(ASSIGNED TASK):
Whenever a line in this data holds the word "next", report that line in full.

Records drawn from a dataset:
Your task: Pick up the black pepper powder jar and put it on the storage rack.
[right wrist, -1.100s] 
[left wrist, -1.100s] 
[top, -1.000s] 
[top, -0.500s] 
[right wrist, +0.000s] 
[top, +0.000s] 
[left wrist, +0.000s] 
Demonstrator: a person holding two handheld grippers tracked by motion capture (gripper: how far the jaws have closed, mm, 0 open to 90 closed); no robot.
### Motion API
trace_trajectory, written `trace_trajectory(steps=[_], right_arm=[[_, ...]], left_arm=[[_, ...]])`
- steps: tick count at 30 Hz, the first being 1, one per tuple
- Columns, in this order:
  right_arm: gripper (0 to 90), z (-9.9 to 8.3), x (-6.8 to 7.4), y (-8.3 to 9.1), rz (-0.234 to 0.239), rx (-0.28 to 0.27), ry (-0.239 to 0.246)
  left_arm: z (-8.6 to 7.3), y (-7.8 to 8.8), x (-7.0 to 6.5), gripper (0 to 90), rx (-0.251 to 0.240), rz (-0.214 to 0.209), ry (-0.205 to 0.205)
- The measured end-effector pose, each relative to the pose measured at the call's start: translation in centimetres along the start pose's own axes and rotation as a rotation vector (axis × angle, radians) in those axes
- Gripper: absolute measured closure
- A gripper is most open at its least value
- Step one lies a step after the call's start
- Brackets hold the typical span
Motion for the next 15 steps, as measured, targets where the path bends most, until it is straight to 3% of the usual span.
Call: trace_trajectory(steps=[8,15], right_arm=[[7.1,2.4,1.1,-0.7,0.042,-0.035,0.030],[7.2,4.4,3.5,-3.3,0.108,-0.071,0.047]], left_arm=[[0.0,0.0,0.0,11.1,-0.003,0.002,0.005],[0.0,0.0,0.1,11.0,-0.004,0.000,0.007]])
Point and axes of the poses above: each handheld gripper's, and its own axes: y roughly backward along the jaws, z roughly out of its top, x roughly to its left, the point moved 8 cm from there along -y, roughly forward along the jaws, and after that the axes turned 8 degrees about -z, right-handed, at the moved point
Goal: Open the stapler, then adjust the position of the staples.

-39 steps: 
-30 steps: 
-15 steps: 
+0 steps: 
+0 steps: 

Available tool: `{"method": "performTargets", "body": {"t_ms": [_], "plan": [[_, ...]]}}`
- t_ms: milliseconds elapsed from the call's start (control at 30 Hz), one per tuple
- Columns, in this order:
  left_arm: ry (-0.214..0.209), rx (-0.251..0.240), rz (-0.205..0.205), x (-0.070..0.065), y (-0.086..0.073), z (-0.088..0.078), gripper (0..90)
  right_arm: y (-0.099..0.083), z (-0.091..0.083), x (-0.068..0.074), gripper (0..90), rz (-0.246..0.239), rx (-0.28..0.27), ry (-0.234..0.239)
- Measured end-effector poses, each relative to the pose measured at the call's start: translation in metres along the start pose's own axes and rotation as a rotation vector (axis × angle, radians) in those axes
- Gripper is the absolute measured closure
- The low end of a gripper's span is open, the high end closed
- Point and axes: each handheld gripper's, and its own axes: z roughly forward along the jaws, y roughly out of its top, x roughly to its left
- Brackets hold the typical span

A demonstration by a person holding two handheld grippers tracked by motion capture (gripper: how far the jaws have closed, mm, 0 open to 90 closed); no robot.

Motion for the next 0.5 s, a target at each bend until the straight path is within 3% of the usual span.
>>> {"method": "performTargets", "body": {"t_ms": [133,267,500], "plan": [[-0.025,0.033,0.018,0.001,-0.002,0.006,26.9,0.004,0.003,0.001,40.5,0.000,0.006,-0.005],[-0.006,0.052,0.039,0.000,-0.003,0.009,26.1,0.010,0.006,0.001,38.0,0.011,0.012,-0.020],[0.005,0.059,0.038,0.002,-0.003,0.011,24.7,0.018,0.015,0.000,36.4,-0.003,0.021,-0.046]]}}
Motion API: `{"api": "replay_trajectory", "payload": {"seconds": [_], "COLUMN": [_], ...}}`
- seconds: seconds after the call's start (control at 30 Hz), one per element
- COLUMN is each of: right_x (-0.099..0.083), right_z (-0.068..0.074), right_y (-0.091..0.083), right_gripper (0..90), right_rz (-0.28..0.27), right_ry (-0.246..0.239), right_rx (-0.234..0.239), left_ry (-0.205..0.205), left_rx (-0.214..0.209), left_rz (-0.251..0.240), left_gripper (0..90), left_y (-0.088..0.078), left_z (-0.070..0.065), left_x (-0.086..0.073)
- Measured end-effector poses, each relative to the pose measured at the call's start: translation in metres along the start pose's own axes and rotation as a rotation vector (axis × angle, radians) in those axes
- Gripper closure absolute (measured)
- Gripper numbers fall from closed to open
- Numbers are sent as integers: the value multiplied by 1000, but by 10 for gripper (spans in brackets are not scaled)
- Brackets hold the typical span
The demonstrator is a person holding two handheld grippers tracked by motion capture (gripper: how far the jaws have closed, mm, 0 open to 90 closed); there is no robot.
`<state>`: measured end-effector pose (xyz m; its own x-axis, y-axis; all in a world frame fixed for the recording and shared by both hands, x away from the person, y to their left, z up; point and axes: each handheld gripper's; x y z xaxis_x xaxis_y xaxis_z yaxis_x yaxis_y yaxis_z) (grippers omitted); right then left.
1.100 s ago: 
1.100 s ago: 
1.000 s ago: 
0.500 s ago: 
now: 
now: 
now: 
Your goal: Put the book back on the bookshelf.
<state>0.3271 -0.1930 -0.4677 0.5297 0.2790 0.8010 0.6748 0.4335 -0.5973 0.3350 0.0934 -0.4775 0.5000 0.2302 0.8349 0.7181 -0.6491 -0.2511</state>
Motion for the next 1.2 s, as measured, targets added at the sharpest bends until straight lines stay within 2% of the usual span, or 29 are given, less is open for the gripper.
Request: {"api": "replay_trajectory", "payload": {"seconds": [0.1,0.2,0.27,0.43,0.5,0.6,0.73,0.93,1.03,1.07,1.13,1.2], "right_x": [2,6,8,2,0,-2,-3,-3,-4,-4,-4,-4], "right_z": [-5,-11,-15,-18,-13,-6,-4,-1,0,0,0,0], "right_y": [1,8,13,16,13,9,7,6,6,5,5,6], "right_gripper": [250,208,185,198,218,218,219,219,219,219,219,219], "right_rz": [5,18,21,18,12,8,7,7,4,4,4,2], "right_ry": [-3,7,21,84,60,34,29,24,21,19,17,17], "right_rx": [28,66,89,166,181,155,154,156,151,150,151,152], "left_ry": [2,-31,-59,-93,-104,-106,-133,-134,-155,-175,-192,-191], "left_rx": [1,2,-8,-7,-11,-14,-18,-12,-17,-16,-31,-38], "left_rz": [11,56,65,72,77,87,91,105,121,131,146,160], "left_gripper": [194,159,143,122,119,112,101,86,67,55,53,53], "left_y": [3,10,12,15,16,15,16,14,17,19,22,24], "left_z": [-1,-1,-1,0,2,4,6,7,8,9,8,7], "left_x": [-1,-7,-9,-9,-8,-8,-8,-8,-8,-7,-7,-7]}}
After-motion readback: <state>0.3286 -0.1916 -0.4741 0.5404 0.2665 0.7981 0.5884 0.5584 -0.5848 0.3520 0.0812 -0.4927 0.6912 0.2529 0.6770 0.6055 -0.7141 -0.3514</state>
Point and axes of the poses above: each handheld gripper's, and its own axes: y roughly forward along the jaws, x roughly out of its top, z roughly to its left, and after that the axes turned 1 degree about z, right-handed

(OUTPUT BELOW):
Motion for the next 15 steps, as measured, targets where the path bends most, until it is straight to 3% of the usual span.
Motion for the next 0.5 s, a target at each bend until the straight path is within 3% of the usual span.
Motion for the next 1.2 s, as measured, targets added at the sharpest bends until straight lines stay within 2% of the usual span, or 29 are given, less is open for the gripper.

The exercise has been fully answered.